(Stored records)
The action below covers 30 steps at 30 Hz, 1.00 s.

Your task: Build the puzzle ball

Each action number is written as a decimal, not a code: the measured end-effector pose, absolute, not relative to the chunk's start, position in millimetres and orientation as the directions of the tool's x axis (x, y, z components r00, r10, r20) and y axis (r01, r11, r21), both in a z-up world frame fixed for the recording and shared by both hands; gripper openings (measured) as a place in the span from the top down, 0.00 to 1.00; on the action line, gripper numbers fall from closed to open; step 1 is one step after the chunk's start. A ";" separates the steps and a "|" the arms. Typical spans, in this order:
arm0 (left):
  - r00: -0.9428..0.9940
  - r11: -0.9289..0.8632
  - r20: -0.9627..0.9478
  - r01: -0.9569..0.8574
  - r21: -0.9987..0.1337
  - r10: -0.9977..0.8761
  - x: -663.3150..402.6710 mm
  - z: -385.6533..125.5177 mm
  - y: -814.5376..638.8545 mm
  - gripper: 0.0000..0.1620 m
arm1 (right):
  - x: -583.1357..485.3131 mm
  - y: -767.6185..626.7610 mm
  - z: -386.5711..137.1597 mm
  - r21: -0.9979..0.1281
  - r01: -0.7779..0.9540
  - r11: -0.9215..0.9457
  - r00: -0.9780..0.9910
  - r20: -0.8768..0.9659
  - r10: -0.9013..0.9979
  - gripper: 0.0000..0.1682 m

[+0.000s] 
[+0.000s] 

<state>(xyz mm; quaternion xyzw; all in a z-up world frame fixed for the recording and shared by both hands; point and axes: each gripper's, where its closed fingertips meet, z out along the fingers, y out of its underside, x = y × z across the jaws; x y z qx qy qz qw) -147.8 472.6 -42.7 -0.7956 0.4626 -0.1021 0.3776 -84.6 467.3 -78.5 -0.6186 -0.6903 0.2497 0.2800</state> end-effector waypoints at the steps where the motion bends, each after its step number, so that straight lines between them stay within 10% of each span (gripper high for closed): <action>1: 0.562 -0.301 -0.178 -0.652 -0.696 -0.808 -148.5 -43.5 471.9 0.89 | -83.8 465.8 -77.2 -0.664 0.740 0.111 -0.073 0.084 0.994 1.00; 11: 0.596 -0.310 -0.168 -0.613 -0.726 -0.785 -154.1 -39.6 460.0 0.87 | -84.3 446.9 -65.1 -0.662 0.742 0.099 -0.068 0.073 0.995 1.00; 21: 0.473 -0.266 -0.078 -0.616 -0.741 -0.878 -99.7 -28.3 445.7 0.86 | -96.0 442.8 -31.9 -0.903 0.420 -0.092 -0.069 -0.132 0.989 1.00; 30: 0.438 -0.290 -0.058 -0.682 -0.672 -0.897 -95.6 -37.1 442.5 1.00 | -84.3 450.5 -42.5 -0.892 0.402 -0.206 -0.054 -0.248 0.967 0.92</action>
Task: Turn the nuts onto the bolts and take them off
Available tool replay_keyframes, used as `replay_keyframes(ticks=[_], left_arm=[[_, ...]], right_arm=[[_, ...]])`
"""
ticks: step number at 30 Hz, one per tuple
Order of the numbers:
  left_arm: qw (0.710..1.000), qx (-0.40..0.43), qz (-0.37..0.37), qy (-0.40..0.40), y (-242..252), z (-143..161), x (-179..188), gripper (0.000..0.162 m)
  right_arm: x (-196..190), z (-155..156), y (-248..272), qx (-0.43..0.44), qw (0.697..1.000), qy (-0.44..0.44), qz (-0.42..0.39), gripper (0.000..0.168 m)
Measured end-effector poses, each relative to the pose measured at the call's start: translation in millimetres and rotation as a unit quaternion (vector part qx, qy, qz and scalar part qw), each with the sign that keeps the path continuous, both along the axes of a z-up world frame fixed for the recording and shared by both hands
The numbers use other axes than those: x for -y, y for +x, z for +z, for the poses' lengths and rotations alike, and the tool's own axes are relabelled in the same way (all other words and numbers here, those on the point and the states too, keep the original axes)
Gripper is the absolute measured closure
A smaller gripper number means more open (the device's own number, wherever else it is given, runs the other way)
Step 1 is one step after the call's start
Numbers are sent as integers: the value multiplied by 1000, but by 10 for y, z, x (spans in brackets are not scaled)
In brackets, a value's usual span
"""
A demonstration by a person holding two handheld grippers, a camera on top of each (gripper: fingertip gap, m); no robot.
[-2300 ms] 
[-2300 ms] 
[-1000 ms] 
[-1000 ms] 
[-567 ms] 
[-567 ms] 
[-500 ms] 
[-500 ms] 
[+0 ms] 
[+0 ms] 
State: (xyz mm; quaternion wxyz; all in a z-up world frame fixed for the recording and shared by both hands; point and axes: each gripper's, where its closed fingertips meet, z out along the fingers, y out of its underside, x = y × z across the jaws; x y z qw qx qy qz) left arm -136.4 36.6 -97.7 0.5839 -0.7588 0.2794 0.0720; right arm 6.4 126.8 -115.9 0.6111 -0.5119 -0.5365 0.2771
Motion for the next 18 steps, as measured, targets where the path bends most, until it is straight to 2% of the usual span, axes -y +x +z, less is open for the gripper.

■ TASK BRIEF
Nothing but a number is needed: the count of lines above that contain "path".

■ EXERCISE ANSWER
2